In classification problems, "non-probabilistic" machine learning models such as boosted trees, neural networks, etc. are known to produce poorly-calibrated class scores, which aren't suitable for use as posterior probability estimates.

See e.g. "On Calibration of Modern Neural Networks" (Guo et al, 2017) and "Obtaining Calibrated Probabilities from Boosting" (Niculescu-Mizil & Caruana, 2012).

However, are the rankings of scores still generally valid?

For example, consider a classification neural network with 5 outputs. Is it valid to treat the output scores as ranks? Suppose the model predicts scores of A:0.64, B:0.23, C:0.10, D:0.02, and E:0.01. Is it valid to say that classes A-C are the "top 3" model predictions? Is it valid to say that class B is more probable than class C for this prediction?

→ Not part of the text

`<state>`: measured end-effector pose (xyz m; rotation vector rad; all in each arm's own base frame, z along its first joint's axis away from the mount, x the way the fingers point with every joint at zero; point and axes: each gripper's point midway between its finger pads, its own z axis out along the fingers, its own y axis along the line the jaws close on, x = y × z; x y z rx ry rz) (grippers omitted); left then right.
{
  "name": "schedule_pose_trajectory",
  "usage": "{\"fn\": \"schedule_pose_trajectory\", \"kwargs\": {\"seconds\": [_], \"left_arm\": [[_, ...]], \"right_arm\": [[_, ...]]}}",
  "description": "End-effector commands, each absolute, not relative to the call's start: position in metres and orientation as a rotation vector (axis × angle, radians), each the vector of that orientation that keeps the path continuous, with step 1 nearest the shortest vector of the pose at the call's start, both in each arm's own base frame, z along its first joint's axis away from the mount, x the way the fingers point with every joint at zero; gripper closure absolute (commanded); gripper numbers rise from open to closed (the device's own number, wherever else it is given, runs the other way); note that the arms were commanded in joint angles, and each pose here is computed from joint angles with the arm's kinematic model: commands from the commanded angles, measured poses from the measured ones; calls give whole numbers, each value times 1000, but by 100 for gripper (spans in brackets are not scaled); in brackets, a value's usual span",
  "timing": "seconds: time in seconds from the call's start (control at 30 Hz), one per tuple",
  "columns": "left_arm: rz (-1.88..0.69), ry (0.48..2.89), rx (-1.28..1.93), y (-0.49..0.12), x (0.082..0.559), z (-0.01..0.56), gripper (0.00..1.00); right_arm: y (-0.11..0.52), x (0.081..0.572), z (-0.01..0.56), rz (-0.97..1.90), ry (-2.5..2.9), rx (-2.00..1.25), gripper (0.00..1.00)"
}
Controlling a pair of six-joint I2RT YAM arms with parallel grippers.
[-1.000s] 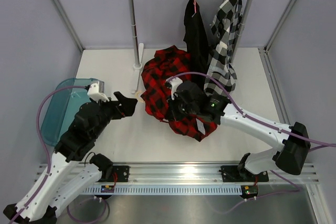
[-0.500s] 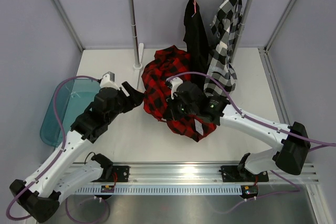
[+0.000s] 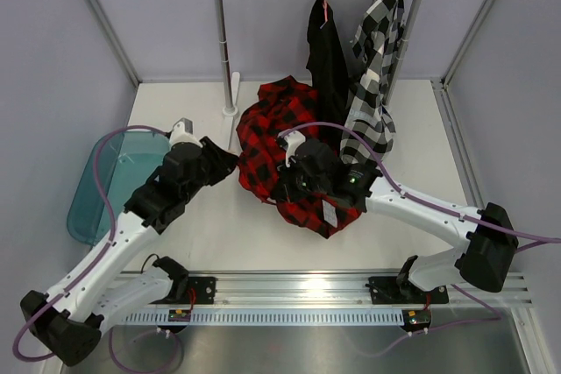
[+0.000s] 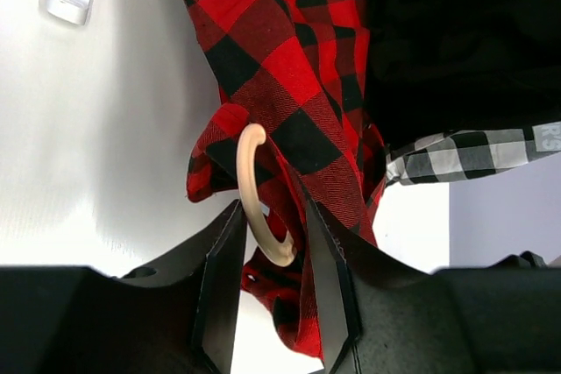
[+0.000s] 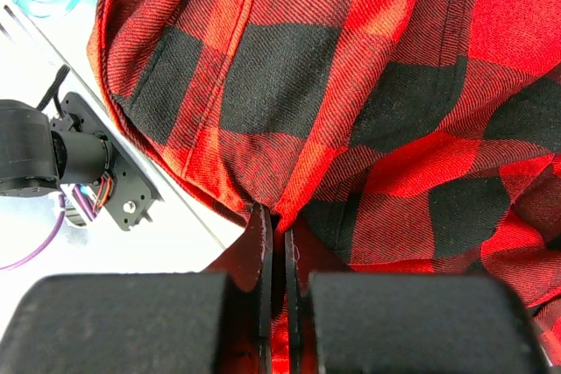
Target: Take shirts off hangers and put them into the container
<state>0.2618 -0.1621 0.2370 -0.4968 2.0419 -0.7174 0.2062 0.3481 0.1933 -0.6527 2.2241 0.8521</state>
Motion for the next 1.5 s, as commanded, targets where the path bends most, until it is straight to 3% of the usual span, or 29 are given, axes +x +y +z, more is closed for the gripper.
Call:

I have done this many times in my own work, and I haven't seen it produce bad results. But I have also never considered if there are known problems with this procedure, either theoretical or empirical.

shadowtalker
  • 12,551
  • 1
    It probably depends on 100 different factors, but there's no logical reason why poorly calibrated (predicted probabilities aren't necessarily correct) has to mean the rankings (ordinal relations between the predicted probabilities) are poor. – gung - Reinstate Monica Apr 20 '22 at 17:24
  • That was my thinking as well. I suppose it's difficult to answer this question with a "yes", so I am mostly fishing to see if there is any strong "no" that I am not currently aware of. – shadowtalker Apr 20 '22 at 17:27
  • Empirically, for a given model, wouldn't a probability calibration plot answer this question for you? – Ryan Volpi Apr 20 '22 at 18:41
  • @RyanVolpi maybe! Would you just check for decreasing sections of the calibration plot? – shadowtalker Apr 20 '22 at 18:43
  • That's what I would look for. – Ryan Volpi Apr 20 '22 at 18:48

1 Answers1

1

The sklearn documentation discusses calibration. One of the example models (in orange) is a naïve Bayes model that has a descending calibration curve, meaning that observations with larger estimated probabilities of occurrence actually occur less often.

sklearn calibration

A member of this community has posted an example where the same phenomenon occurs but is even more visually extreme.

The Great calibration

Those seem to be examples where the rankings are wrong.

Dave
  • 62,186